Finding Similarity in Professional Volleyball Players

Alejandro Tarazona
INST414: Data Science Techniques
4 min readMay 6, 2022

As a Peruvian, we take pride in our women’s volleyball team. They were one of the first teams to take us far in the Olympics. So without a doubt, I decided to focus on a volleyball CSV file. I ran into a bunch of different files that I could have used. So I started with an MLS stats CVS file, but the report wouldn’t work correctly. Then I moved on to an NCAA women’s volleyball stats CSV file, which was too large to pull from. It had over 700,000 rows of that, so my computer would take a long time to generate. I started to look around Kaggle for more CSV files. Then I ran into an international volleyball stats CSV file. It was super easy to upload and manipulate. The data was explicitly on professional women volleyball players in the FIVB.

Data Collection

I started by uploading the file into my google cloba docs. I wanted to see what the database was like, so I did a simple pd.read_csv, which opened the file up and generated what is seen below. This was a super easy process that took less than a minute.

Data Analysis

Then I wanted to take the data of the raw number. I ran the pd.read_csv file once again. Then I sorted the values by the “name” column. From there, I wanted to get just the player stats information. I did this by making a variable name equal to df._get_numerical_data(). This allowed the system to pull the numerical values within the database, leaving me with just numbers, as seen below.

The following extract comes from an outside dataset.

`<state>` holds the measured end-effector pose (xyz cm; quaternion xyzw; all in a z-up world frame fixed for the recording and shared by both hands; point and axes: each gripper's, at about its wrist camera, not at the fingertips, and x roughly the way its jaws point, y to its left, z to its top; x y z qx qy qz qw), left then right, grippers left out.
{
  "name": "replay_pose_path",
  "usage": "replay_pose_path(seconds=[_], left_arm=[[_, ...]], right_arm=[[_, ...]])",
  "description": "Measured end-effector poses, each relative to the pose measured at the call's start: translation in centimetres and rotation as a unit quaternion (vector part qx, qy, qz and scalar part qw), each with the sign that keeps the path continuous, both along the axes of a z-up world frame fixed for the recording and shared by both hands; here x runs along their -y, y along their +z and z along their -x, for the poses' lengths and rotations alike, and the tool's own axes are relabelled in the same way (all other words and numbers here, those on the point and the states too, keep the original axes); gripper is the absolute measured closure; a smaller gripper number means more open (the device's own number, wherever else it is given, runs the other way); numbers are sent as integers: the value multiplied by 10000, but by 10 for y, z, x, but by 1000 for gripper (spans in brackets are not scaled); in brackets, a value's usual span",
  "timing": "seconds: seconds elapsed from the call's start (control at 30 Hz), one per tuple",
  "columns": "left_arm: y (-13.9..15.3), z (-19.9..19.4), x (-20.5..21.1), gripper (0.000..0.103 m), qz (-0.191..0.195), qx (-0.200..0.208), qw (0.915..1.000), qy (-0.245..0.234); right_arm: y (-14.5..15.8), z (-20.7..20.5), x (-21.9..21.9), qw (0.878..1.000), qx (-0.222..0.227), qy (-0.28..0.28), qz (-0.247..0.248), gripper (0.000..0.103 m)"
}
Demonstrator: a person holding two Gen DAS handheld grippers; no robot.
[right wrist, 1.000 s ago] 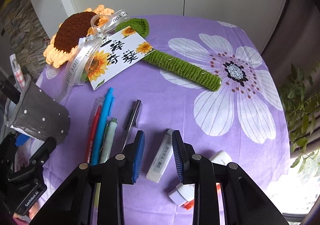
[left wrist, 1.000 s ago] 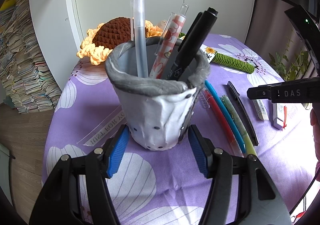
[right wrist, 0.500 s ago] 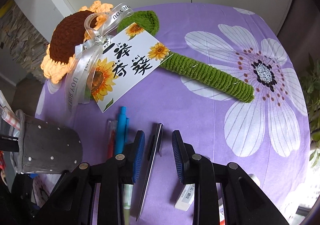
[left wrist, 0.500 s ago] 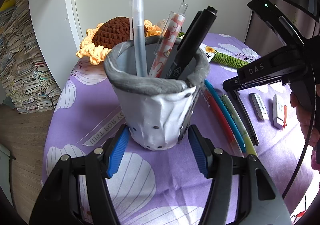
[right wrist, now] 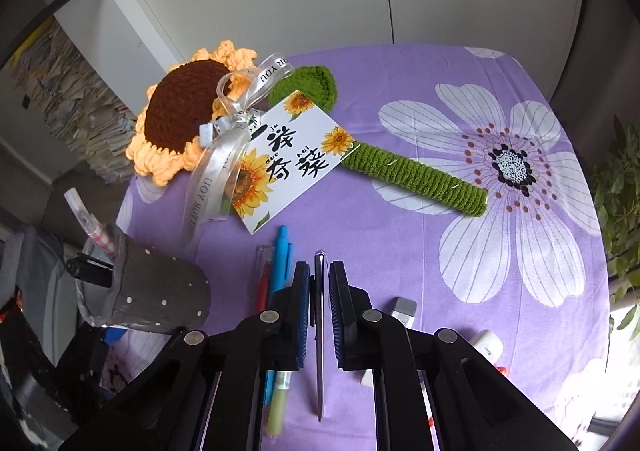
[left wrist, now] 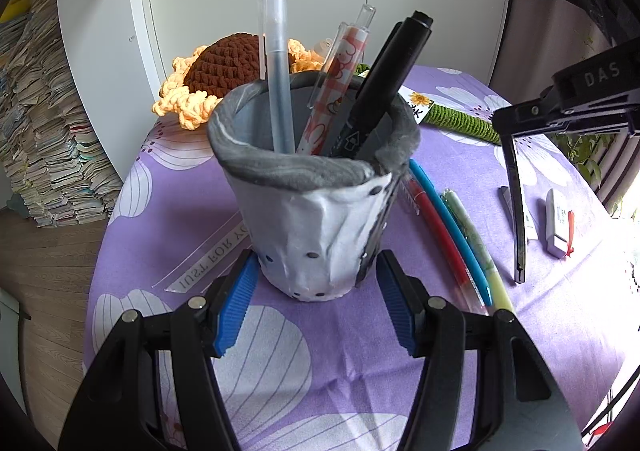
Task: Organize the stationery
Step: 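Lift the black pen into the cup held by the left tool and release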
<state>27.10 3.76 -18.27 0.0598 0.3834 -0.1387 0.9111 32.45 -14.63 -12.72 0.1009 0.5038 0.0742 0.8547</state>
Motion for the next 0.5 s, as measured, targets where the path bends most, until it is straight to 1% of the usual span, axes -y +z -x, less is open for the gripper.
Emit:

I looked around the CSV file and wanted to look at all the players in this database. The stats are amazing to see, significantly, when sometimes some pages would not update the stats of their players. So I did a quick df.iloc[38] to look at row 38, Angela Leyva.

I selected Angela Leyva to be my target play. Looking around online and on my peers’ medium posts, I noticed that Grace O’Neill used a pairwise distance function. So this was the route that I believed I needed to take as well. So now I had to decide what to do to find some similarities. I would open the scikit-Learn python library, which allowed me to use many different tools. I was looking for the main one was the pairwise_distance() function. This function allowed me to creat a pairwise_distance based on the raw data pulled compared to leyva_info.

I started to make an array of stats for each player in this database. I wanted to do everyone in this database since the data was not massive. So I created the all numerical data set as shown above and kept Angela Leyva’s stats as leyva_info = [player_info.iloc[38]].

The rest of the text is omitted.